→ Task prompt:
If a record contains a picture, drop the picture and copy everything else exactly.

→ Record set:
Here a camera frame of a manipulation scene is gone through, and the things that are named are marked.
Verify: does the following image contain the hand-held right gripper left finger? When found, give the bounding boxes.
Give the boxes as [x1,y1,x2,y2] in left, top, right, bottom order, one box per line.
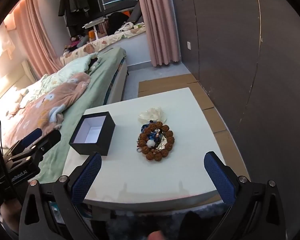
[19,152,102,240]

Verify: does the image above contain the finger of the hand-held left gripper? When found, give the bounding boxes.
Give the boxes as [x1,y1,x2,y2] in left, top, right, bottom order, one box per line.
[14,128,43,153]
[7,129,62,167]

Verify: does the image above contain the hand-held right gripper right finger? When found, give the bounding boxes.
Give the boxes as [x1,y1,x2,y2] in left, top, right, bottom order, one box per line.
[204,151,288,240]

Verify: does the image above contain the black gift box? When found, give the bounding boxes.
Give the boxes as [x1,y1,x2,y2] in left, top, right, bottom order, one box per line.
[69,112,115,157]

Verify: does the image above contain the gold butterfly brooch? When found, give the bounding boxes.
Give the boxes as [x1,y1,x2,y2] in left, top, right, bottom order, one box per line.
[158,136,174,152]

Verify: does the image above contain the brown bead bracelet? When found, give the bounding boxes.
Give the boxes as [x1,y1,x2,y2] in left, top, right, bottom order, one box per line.
[137,121,175,162]

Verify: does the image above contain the person's left forearm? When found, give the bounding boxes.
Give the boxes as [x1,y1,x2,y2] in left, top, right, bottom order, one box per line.
[0,200,21,232]

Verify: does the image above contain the pink floral blanket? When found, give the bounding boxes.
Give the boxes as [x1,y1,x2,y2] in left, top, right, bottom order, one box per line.
[2,72,91,150]

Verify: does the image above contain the flattened cardboard sheet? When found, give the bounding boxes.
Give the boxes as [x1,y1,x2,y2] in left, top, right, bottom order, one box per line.
[190,82,252,200]
[138,74,198,98]

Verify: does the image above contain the light green quilt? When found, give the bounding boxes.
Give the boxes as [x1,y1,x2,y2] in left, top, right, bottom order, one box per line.
[22,54,100,100]

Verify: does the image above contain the bed with green sheet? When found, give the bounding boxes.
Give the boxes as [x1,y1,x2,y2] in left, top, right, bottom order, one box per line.
[39,47,127,183]

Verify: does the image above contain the white fabric flower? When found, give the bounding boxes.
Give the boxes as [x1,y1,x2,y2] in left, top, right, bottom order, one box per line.
[138,107,168,124]

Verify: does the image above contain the pile of plush toys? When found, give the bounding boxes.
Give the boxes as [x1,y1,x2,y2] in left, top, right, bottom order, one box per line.
[64,35,90,53]

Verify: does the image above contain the pink curtain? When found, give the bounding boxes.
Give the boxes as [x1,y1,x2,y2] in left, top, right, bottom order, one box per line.
[15,0,63,75]
[135,0,182,67]

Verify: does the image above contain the printed window seat sheet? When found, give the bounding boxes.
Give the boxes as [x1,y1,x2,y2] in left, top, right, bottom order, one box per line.
[60,26,147,64]

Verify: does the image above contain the white folding table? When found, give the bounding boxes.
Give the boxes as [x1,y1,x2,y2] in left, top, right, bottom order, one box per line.
[83,17,108,41]

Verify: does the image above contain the black bag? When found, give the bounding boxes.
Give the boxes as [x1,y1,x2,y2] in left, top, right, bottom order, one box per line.
[107,12,130,34]

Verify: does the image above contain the hanging dark clothes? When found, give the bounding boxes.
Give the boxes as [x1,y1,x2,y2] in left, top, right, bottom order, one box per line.
[58,0,100,38]

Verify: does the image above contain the grey bed frame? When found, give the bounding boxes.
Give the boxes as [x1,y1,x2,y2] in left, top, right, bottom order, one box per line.
[102,56,130,105]

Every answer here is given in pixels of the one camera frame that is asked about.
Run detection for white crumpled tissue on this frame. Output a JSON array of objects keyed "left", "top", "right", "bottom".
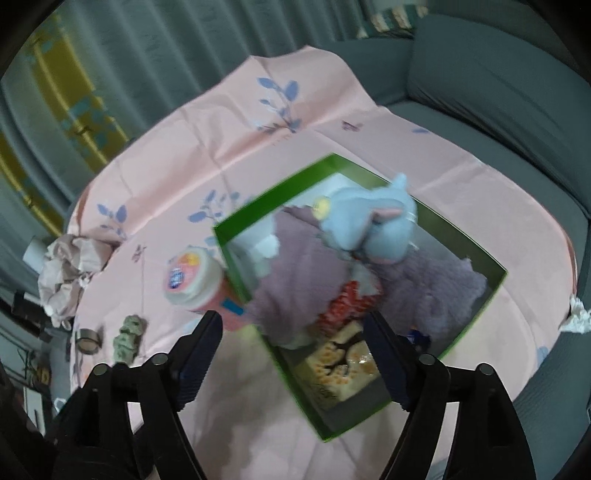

→ Answer to this task:
Here a camera frame of a manipulation scene is gone through, and the things that are named are marked.
Verify: does the following image contain the hand-held right gripper left finger? When found, give the bounding boxes.
Give the boxes as [x1,y1,x2,y2] in left, top, right, bottom order, one box per line.
[19,152,102,240]

Verify: does the image above contain the finger of the hand-held left gripper? When found, give the bounding boxes.
Give the boxes as [x1,y1,x2,y2] in left, top, right, bottom order, one box per line.
[14,128,43,153]
[7,129,62,167]

Verify: does the image above contain the hand-held right gripper right finger? When found, give the bounding boxes.
Give the boxes as [x1,y1,x2,y2] in left, top, right, bottom order, one box per line.
[204,151,288,240]

Verify: does the image above contain the black gift box? When found, give the bounding boxes.
Give the boxes as [x1,y1,x2,y2] in left, top, right, bottom order, one box per line.
[69,112,115,157]

Verify: does the image above contain the gold butterfly brooch? When found, give the bounding boxes.
Give the boxes as [x1,y1,x2,y2] in left, top, right, bottom order, one box per line.
[158,136,174,152]

Verify: does the image above contain the brown bead bracelet? When found, give the bounding boxes.
Give the boxes as [x1,y1,x2,y2] in left, top, right, bottom order, one box per line.
[137,121,175,162]

Verify: does the image above contain the person's left forearm? When found, give the bounding boxes.
Give the boxes as [x1,y1,x2,y2] in left, top, right, bottom order, one box per line.
[0,200,21,232]

Verify: does the image above contain the pink floral blanket? When found, give the bounding boxes.
Give the boxes as [x1,y1,x2,y2] in left, top, right, bottom order, one box per line.
[2,72,91,150]

Verify: does the image above contain the flattened cardboard sheet? When found, give the bounding boxes.
Give the boxes as [x1,y1,x2,y2] in left, top, right, bottom order, one box per line.
[190,82,252,200]
[138,74,198,98]

Verify: does the image above contain the light green quilt? When found, give the bounding boxes.
Give the boxes as [x1,y1,x2,y2] in left, top, right, bottom order, one box per line.
[22,54,100,100]

Verify: does the image above contain the bed with green sheet? When found, give the bounding boxes.
Give the boxes as [x1,y1,x2,y2] in left, top, right, bottom order, one box per line.
[39,47,127,183]

Verify: does the image above contain the white fabric flower? When found, give the bounding boxes.
Give the boxes as [x1,y1,x2,y2] in left, top, right, bottom order, one box per line.
[138,107,168,124]

Verify: does the image above contain the pile of plush toys? When found, give the bounding boxes.
Give the boxes as [x1,y1,x2,y2] in left, top, right, bottom order, one box per line.
[64,35,90,53]

Verify: does the image above contain the pink curtain? When found, give the bounding boxes.
Give the boxes as [x1,y1,x2,y2] in left, top, right, bottom order, one box per line.
[15,0,63,75]
[135,0,182,67]

Verify: does the image above contain the printed window seat sheet? When found, give the bounding boxes.
Give the boxes as [x1,y1,x2,y2] in left, top, right, bottom order, one box per line.
[60,26,147,64]

Verify: does the image above contain the white folding table? When found, give the bounding boxes.
Give the boxes as [x1,y1,x2,y2] in left, top, right, bottom order, one box per line.
[83,17,108,41]

Verify: does the image above contain the black bag? When found, give the bounding boxes.
Give the boxes as [x1,y1,x2,y2] in left, top, right, bottom order, one box per line.
[107,12,130,34]

Verify: does the image above contain the hanging dark clothes? When found, give the bounding boxes.
Give the boxes as [x1,y1,x2,y2] in left, top, right, bottom order, one box per line.
[58,0,100,38]

Verify: does the image above contain the grey bed frame? When found, give the bounding boxes.
Give the boxes as [x1,y1,x2,y2] in left, top, right, bottom order, one box per line.
[102,56,130,105]

Every answer here is given in pixels of the one camera frame that is asked about.
Run detection for white crumpled tissue on this frame. Output a JSON array of objects keyed "left", "top", "right", "bottom".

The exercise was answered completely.